Old Testament Psalms Ch. 73-83

Book Segment

Book Three: Wisdom and Wrestling (Part 1)

Wisdom psalms and prayers during national crises and personal struggles

Wisdom Prosperity of Wicked National Crisis God's Justice

Background

Psalms 73-83 constitutes Book Three's first section, dominated by Asaph. Psalm 73 is the Psalter's most philosophically sophisticated meditation — the psalmist nearly loses faith when he sees the prosperity of the wicked, but his perspective is transformed when he enters the sanctuary and sees their end. Psalm 74 is a devastating communal lament over the temple's destruction. Psalms 78 is the longest historical psalm — a recitation of Israel's failures designed to warn the next generation. Psalm 82 is the most theologically puzzling psalm — God judges the divine council.

Story Plot

Psalm 73 — The Prosperity of the Wicked

Psalm 73:1-3, 17

The psalmist nearly slips when he sees the wicked prospering — their ease, arrogance, and wealth contrasting with his own suffering. Everything changes when he enters the sanctuary.

Significance: Theodicy — the problem of evil and suffering — is addressed not by argument but by worship. The sanctuary reframes everything.

Psalm 78 — Learning from Historical Failure

Psalm 78:4-8

The longest historical recital in Psalms: Egypt to David, emphasizing Israel's repeated rebellion and God's repeated mercy and judgment.

Significance: Generational faith transmission requires honest telling of failure, not just celebration of success.

Characters

T

The Psalmist of Psalm 73

Doubter Transformed by Worship

Almost abandons faith due to the prosperity-of-the-wicked problem — then enters the sanctuary and sees from God's perspective.

Personality: Honest about doubt, willing to express near-abandonment, transformed by encounter with God
Motivations: Genuine desire to understand why righteousness seems to disadvantage
Transformation: From 'I was senseless and ignorant; I was a brute beast before you' to 'Whom have I in heaven but you?'
Legacy: Models the therapeutic and epistemic function of corporate worship — gathering with God's people reframes distorted individual perspective

Theological Themes

Theodicy Through Worship

Psalm 73 answers the theodicy question not with philosophical argument but with worshipping encounter — the sanctuary provides perspective that reasoning alone cannot.

Now we see in a mirror dimly, but then face to face (1 Corinthians 13:12) — full perspective comes only in God's presence.

Life Lessons

1

When the prosperity of the wicked destabilizes your faith, the antidote is not better arguments but genuine worship.

2

Psalm 73's 'whose I am' ('I am always with you') is the foundation of security that makes external circumstances less determinative.

3

Psalm 78's honest historical recital teaches that learning from failure requires naming it clearly, not sanitizing it.

4

'Whom have I in heaven but you?

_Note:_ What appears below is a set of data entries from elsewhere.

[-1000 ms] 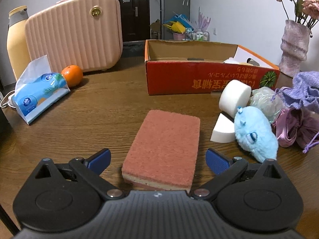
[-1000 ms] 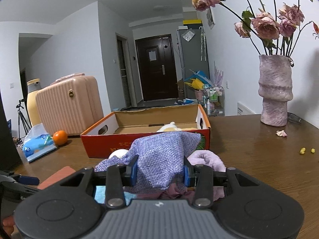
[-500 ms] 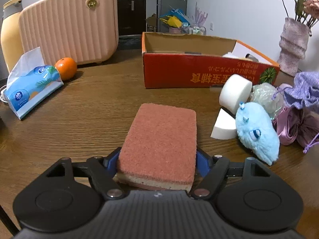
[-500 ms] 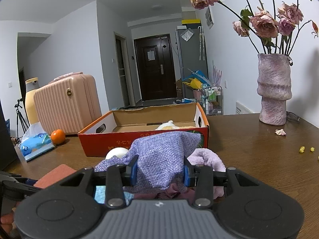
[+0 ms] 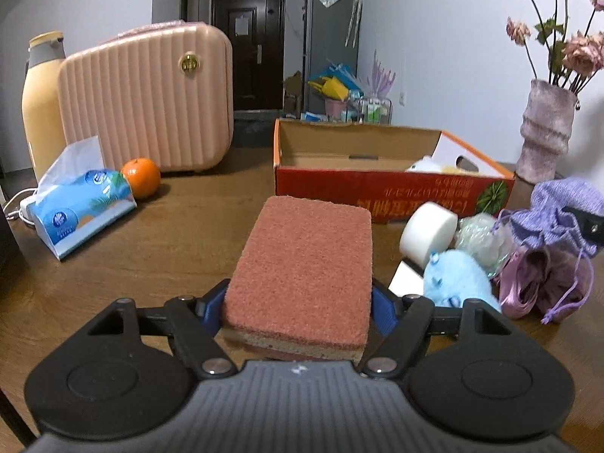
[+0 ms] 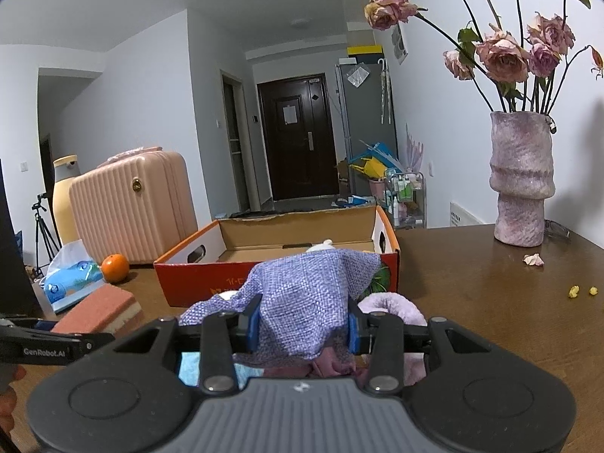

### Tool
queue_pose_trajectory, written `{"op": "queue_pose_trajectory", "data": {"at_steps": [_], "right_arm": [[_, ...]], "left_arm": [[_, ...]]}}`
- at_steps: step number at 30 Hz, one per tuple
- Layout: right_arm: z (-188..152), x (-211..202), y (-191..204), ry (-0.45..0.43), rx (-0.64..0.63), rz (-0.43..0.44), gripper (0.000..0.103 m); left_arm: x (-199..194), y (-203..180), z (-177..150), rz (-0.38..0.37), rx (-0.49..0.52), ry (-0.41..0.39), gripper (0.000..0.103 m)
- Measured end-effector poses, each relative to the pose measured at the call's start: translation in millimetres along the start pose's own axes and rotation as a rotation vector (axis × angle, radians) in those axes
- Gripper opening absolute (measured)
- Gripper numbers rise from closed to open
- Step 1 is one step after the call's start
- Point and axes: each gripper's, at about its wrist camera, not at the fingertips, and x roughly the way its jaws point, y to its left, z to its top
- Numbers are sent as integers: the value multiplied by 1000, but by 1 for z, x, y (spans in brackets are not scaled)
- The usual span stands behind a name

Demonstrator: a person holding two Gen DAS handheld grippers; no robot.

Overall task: Organize soft objects
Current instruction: 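Carry the pouch and pink sponge toward the cardboard box with both tools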

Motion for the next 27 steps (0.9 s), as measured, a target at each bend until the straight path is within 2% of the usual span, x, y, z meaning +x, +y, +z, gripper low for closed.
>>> {"op": "queue_pose_trajectory", "data": {"at_steps": [14, 27], "right_arm": [[13, 9, 4, -44, -15, 10, 41], [35, 27, -7, -86, -2, 13, 41]], "left_arm": [[-21, -24, 21, -9, -32, -93, 75], [-14, -42, 52, -16, -73, -161, 75]]}}
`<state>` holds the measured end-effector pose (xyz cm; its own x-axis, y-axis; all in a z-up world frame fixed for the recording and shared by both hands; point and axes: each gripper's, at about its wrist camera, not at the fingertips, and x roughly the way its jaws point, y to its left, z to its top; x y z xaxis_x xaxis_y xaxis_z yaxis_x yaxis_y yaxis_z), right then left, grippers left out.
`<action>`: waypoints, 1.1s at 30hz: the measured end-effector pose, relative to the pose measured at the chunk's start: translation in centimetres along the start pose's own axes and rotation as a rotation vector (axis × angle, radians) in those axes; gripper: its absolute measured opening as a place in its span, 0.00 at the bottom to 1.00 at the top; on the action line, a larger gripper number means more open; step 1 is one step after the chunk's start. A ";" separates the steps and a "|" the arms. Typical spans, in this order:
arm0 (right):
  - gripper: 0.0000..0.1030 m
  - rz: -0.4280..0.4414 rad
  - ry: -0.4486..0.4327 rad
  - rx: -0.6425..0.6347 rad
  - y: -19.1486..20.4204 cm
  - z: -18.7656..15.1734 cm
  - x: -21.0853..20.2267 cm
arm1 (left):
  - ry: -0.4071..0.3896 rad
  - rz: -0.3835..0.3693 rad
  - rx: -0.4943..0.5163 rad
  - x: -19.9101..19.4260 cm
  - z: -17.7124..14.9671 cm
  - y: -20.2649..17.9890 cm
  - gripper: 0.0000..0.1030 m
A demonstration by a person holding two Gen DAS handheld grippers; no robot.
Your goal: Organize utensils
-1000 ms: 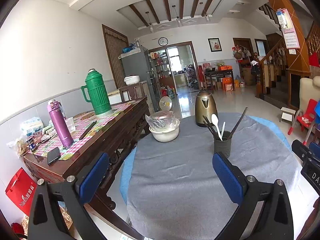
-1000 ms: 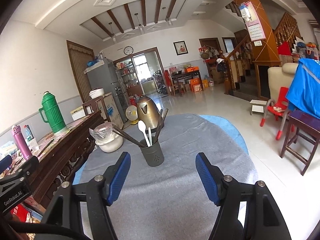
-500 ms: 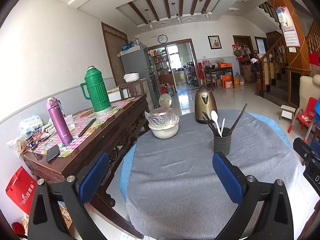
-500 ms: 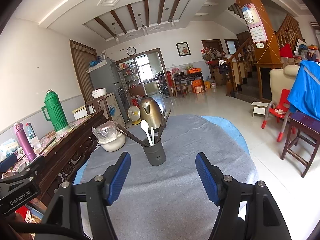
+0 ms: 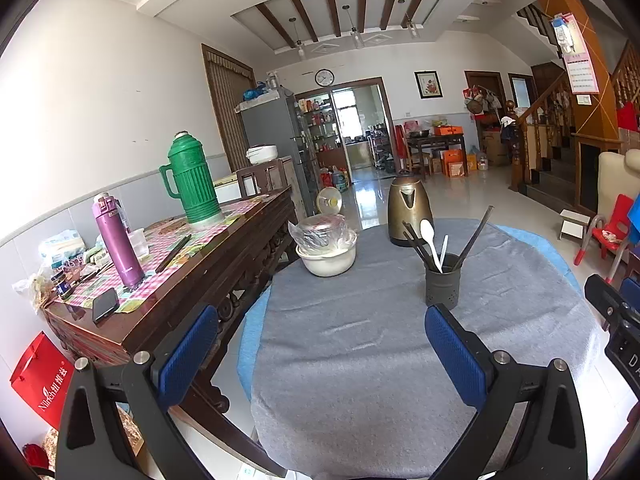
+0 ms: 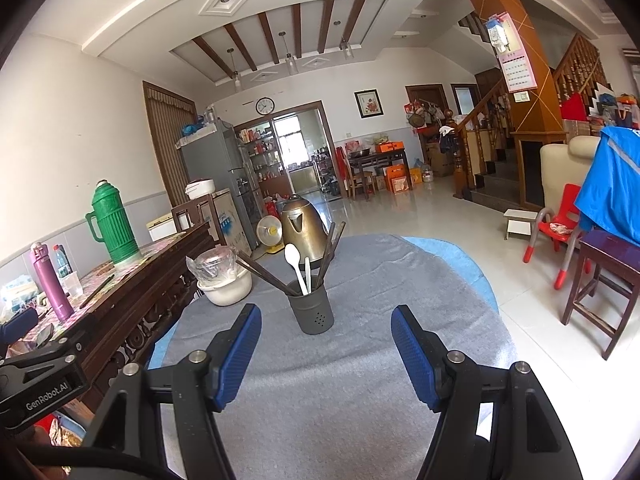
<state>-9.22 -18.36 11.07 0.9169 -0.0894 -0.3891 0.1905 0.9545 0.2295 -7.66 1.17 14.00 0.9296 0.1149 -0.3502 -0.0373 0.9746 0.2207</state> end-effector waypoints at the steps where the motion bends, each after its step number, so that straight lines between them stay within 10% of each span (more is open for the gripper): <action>1: 0.69 -0.001 0.001 -0.001 0.1 0.1 -0.1 | 0.000 0.000 0.000 0.0 0.0 0.0 1.00; 33: 0.69 0.004 0.007 -0.006 0.0 0.1 0.1 | 0.001 0.008 -0.008 0.0 -0.4 0.2 1.00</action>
<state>-9.06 -18.38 11.12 0.9151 -0.0841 -0.3944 0.1850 0.9566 0.2252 -7.78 1.43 13.62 0.9290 0.1227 -0.3490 -0.0478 0.9753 0.2158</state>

And earth has nothing I desire besides you' (Ps. 73:25) — the summit of covenant desire.

Modern Applications

1

Social media amplifies the 'prosperity of the wicked' phenomenon — the Psalm 73 prescription (sanctuary/worship) is urgently needed for contemporary anxiety.

2

Psalm 73:28's 'nearness to God is my good' — translated into daily practice — provides the experiential foundation for psychological wellbeing.

3

Psalm 78's model of honest generational transmission of failure-and-grace has direct application to how families and churches tell their stories.

4

The theodicy of Psalm 73 — the wicked prosper, the righteous suffer — is among the most ancient and persistent objections to faith; worship remains the deepest answer.

A Prayer for Reflection

Heavenly Father, as we reflect on Book Three: Wisdom and Wrestling (Part 1) in Psalms, open our hearts to receive the truth You have embedded in these chapters. Help us to see not merely historical events but Your living word speaking to our present reality. Where we are confused, bring clarity; where we are discouraged, bring hope; where we are proud, bring humility. May the lessons of Book Three: Wisdom and Wrestling (Part 1) take root in us and bear fruit in how we love You and serve others. In Jesus' name, Amen.